Há quem diga que a florada branca anuncia a chegada da chuva, mas a relação não é tão simples e pode estar mais ligada a uma coincidência de “calendário”, conforme explica Stefano. “A cor da flor está relacionada ao tipo de polinizador. Os ipês são polinizados majoritariamente por abelhas, mas eles também têm autofecundação, ou seja, a própria flor pode se polinizar. Então, se você está mais perto da estação chuvosa, tecnicamente, teria mais polinizadores por conta dos recursos disponíveis. Mas como não começou a chover em abundância, não dá para fazer essa relação”, pontua. E a previsão, segundo o Instituto Nacional de Meteorologia (Inmet) é que não chova tão cedo na capital federal. O meteorologista Cleber Souza explica que não há previsão de chuva para os próximos sete dias.
Apesar da incerteza da chuva, a floração branca, que dura de cinco a sete dias, encanta os brasilienses. A publicitária Rafaela Moreira Barreto, 26, mora no Sudoeste desde abril e acompanhou a florada branca de perto. Próximo à sua residência, um corredor de ipês-brancos disputa atenção, e Rafaela faz questão de admirar a todos. Ela conta que sai todos os dias para passear com seu cachorro, e sempre aproveita a oportunidade para fazer uma nova foto dos ipês. Isso porque a planta é a sua favorita. “Eu não sabia que aqui tinha ipês. Descobri quando me mudei. Foi uma bela surpresa”, destaca.
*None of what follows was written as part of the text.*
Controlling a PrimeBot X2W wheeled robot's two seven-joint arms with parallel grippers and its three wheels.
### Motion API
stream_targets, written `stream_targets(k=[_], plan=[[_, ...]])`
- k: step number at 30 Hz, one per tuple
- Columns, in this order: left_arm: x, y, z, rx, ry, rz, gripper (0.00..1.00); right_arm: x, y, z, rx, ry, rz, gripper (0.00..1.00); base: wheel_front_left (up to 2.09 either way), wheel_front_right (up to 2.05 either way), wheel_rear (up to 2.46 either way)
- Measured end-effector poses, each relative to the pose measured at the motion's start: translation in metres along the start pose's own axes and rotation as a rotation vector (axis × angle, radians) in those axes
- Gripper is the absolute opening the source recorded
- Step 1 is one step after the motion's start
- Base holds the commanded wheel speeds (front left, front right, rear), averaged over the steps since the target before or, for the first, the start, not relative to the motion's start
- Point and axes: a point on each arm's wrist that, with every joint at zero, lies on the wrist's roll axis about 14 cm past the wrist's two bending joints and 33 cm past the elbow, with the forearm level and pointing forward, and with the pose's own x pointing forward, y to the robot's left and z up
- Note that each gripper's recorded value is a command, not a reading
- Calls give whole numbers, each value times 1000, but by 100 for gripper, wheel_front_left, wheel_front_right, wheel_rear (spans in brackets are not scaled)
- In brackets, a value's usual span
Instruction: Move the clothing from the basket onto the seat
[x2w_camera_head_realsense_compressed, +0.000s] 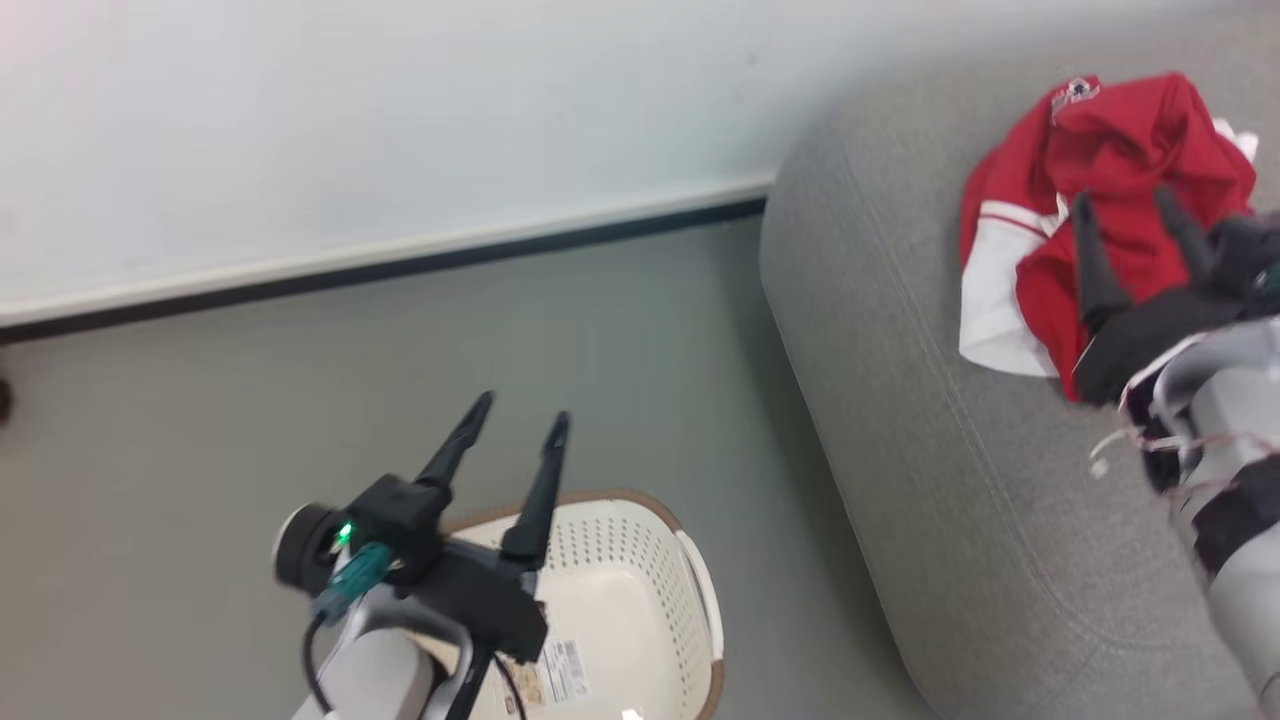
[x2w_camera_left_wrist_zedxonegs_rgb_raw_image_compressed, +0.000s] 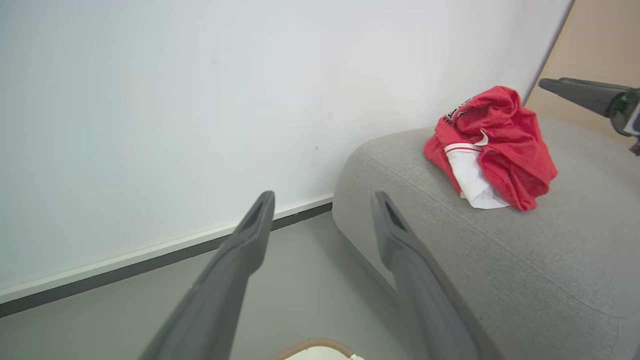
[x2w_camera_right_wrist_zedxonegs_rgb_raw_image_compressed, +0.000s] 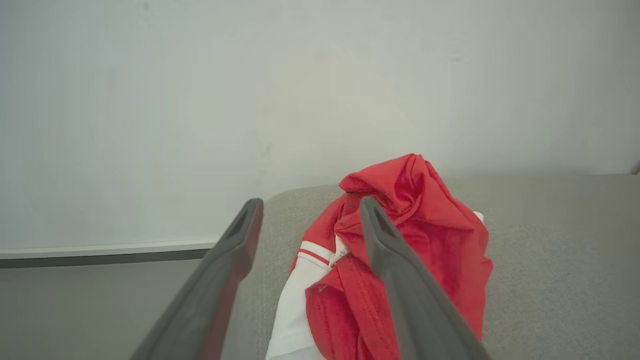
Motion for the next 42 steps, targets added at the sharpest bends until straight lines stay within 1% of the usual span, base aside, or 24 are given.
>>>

O favoritismo se justifica pelo simbolismo da árvore. “O ipê floresce na seca, pior momento para todas as plantas. Passa o ano inteiro quietinho na chuva e, na seca, floresce, dando cor ao ambiente árido. Eles florescem nas piores situações, sugere um significado diferente para os momentos de dificuldade”, diz Rafaela. Para ela, o ipê-amarelo ocupa o primeiro lugar em seu coração, mas o branco não está muito atrás: “Todos eles me trazem alegria”, garante.
Professor de ecologia da Universidade de Brasília (UnB), Eduardo Bessa explica que a floração na seca se dá pela melhor adequação da planta. “Fisiologicamente a estratégia reprodutiva dos ipês é se reproduzir durante a seca. Parece um contrassenso se reproduzir numa época em que existe um desafio fisiológico, mas a planta adulta e as sementes resistem melhor à seca do que as plantas jovenzinhas. Por isso a floração do ipê é típica do período”, pontua.
Os desafios fisiológicos enfrentados durante a seca são o que fazem do ipê, uma planta de extrema importância para o bioma do cerrado. “Essa floração é extremamente importante, porque chega num momento de escassez de recursos. Animais polinizadores, como as abelhas que visitam as flores dos ipês, e pilhadores de néctar, como os periquitos, estão num momento da seca em que não há muitas alternativas de alimento para eles. Ter uma floração abundante, ainda que efêmera, como a dos ipês, garante um sustento nutricional a muitas espécies”, ressalta Eduardo.
Para quem é fã da natureza, a paisagem branca é de encher os olhos. As irmãs Tatiane Cássia Silva Galho, 39, arquiteta, e a fisioterapeuta Elisangela Cristina de Souza, 40, passaram a tarde fotografando as árvores. Foi na 211 Norte que elas encontraram um corredor dessas árvores. Mineiras, elas contam que moravam em Belo Horizonte antes de se mudarem para Brasília, e lá tinham o costume de ver ipês-roxos, amarelos e rosas. Mas foi na capital federal que conheceram a cor branca. “Em Minas tem muita árvore florida, mas o ipê não é tão valorizado como aqui. Foi em Brasília, que começamos a ver o ipê de forma diferente. Aqui, essas flores são ainda mais especiais”, ressalta Tatiane.